Exercise.
An exact transcription is needed of the lines below from the one with "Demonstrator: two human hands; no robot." through the one with "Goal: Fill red", with no other lines and no pictures.

Supplied data.
┌──
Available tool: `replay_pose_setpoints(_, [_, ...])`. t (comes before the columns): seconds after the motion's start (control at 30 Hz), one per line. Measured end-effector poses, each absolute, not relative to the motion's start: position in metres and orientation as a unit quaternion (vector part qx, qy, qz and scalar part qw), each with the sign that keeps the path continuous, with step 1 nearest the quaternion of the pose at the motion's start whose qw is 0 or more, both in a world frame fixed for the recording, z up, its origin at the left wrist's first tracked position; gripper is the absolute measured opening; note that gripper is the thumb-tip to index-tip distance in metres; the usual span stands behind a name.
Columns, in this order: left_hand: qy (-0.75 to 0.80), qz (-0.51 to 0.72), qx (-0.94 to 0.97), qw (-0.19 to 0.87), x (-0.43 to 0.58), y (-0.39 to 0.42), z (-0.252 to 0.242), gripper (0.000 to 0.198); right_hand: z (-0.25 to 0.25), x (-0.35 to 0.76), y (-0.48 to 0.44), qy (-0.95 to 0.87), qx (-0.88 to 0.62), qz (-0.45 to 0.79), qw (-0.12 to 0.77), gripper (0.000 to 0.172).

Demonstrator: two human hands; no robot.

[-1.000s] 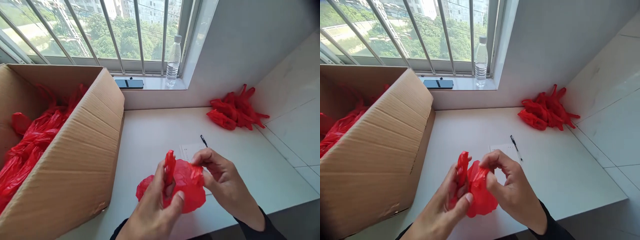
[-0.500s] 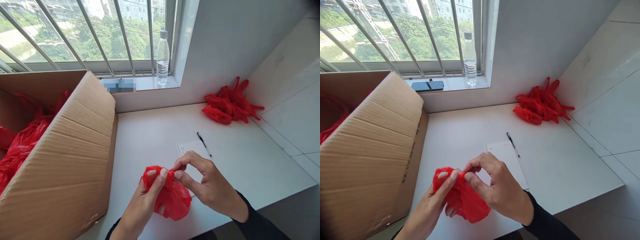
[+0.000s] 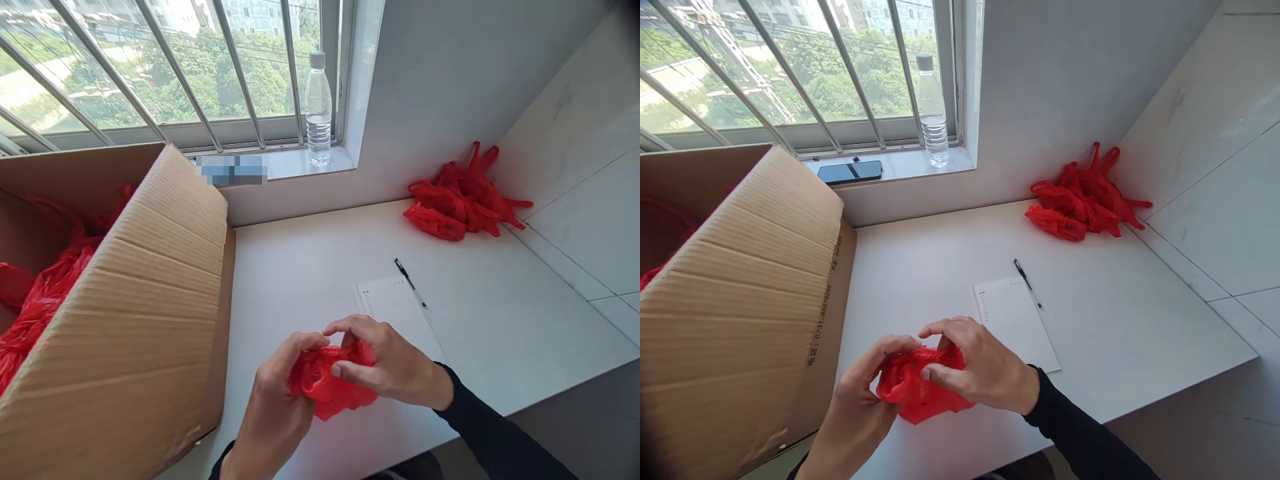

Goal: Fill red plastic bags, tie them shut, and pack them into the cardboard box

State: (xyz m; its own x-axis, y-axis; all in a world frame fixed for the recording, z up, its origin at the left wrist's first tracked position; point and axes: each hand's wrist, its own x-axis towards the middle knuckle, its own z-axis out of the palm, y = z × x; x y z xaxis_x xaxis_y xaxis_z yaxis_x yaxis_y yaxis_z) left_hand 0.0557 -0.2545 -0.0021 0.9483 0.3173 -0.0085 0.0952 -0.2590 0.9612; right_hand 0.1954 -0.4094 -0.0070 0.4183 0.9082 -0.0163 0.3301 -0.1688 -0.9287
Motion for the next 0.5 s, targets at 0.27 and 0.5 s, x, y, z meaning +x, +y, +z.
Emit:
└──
Answer to the exercise.
Demonstrator: two human hands; no robot.

[-1.000s] 
[-0.500s] 
[+0.000s] 

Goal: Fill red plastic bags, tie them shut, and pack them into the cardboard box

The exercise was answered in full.